Но знания рождают не только скорбь, они рождают беспомощность и обреченность. Великие открытия часто делают невежды, не подозревающие, что их открытие невозможно, что их попытки осмеяны века назад. Выручает невежество, выручает ограниченность, когда человек не просто не знает, а сознательно и убежденно не желает знать того, в чем все уже давно убедились, с чем все давно уже смирились.
Вот-вот, это будет наиболее точно – с чем все давно уже смирились. Тогда действительно твердость, честность, наивность приобретают черты самой кондовой ограниченности.
И это не отвлеченные рассуждения, это все о нем, о Павле Николаевиче Пафнутьеве. Только человек, достаточно долго поживший с ним и достаточно много выпивший с ним, может отличить пафнутьевскую туповатость от качеств куда более достойных и уважаемых – не хочу даже перечислять их, чтобы не показаться назидательным.
Опять позвонил Халандовский, голос его был откровенно виноватым и растерянным.
– Паша, он меня достал.
– Это плохо, так нельзя, – рассудительно заметил Пафнутьев.
– Он попросил твой номер телефона, и я ему дал. Домашний. Он хочет тебе позвонить.
– Вывод один – рыло в пуху. И еще одно – я не верю, что он не знает мой телефон.
– Как ты прав, Паша, как прав! Ты на меня не обиделся за телефон?
– Что ты, Аркаша! Я жду его с нетерпением. Он не сказал, чего хочет?

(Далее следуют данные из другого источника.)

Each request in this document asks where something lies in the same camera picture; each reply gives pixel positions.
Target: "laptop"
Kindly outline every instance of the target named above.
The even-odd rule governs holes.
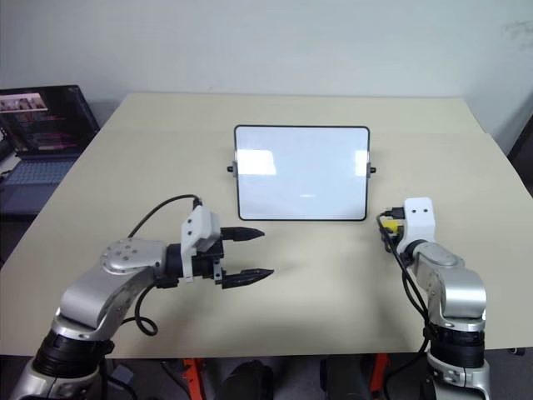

– Темнит. Знаешь, Паша, он действительно мог достать твой телефон и без моей помощи. Просто хочет втянуть меня в свои игры. Сделать как бы причастным.
– Разумно.
– Я хочу слинять, Паша. Куда угодно. Лишь бы кончились эти его звонки. Паша, ты мне не поверишь…
– Ну?
– Мне страшно. У меня есть укромное местечко, о котором никто не знает. Даже ты, Паша.
– А как же я? На кого ты меня бросаешь?
– За твоей спиной система. Генеральная прокуратура и высшая справедливость. А я – плут и пройдоха.
– Аркаша, поступай как знаешь. Но возникай иногда. Хотя бы по телефону, хотя бы по мобильнику. Это же не выдаст твое укромное местечко?
– Паша, он приглашает нас с тобой к себе в гости. В Испанию.
– Торопится.
– Он всегда играл на опережение. Но нетерпеливость… Да, это у него есть.
– Ну, что ж, поедем в Испанию. Ты знаешь испанский язык?
– Он нам не понадобится. Лубовский вполне прилично говорит на русском. Не слишком, но понять можно.
– Разберемся, Аркаша, – беззаботно ответил Пафнутьев. – Где наша не пропадала. Давай заканчивать… Вдруг он уже звонит… Неудобно заставлять ждать. Уважаемый человек, друг президента, опять же владелец заводов… Ах, да, мы об этом уже говорили. Пока, Аркаша!